=== Task details ===
Please find all lines in the data that hold the string "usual" and copy them.

=== Data block ===
• • • • • • •
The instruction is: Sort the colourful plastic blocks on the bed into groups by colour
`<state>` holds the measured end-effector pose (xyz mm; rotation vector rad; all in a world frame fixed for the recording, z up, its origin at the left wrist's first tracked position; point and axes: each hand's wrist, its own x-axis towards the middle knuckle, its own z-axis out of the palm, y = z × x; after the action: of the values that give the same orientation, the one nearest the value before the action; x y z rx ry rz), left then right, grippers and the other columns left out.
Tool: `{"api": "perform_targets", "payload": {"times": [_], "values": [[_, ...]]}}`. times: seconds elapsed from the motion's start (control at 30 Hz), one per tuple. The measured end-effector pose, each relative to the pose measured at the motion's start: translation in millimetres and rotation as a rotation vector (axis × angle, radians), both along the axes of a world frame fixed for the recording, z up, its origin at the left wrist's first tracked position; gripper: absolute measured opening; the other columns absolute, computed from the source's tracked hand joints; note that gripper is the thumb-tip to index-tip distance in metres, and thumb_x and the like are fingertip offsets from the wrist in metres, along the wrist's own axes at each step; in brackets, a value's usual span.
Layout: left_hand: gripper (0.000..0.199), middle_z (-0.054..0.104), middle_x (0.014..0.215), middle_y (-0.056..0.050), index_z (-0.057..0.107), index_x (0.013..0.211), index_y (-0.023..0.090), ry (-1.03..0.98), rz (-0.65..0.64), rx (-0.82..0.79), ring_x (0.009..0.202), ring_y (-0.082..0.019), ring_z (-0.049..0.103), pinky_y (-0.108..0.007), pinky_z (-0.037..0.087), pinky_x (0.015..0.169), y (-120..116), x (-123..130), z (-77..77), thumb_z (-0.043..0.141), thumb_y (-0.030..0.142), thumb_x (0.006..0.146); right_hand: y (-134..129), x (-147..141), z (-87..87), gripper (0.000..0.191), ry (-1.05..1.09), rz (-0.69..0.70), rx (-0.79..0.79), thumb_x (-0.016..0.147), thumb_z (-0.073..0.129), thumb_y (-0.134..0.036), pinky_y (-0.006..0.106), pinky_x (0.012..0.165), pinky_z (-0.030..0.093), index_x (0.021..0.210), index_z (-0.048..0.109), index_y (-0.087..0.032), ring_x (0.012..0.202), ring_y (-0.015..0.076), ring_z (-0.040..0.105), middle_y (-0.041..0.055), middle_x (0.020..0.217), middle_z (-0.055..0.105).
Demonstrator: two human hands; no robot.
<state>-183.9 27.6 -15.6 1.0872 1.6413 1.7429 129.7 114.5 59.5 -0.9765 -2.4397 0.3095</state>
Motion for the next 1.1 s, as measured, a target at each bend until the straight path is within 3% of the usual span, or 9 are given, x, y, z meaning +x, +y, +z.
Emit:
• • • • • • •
=== Output ===
Tool: `{"api": "perform_targets", "payload": {"times": [_], "values": [[_, ...]]}}`. times: seconds elapsed from the motion's start (control at 30 Hz), one per tuple. The measured end-effector pose, each relative to the pose measured at the motion's start: translation in millimetres and rotation as a rotation vector (axis × angle, radians), both along the axes of a world frame fixed for the recording, z up, its origin at the left wrist's first tracked position; gripper: absolute measured opening; the other columns absolute, computed from the source's tracked hand joints; note that gripper is the thumb-tip to index-tip distance in metres, and thumb_x and the like are fingertip offsets from the wrist in metres, along the wrist's own axes at each step; in brackets, a value's usual span.
Motion for the next 1.1 s, as measured, a target at each bend until the straight path is within 3% of the usual span, or 9 are given, x, y, z meaning +x, +y, +z.

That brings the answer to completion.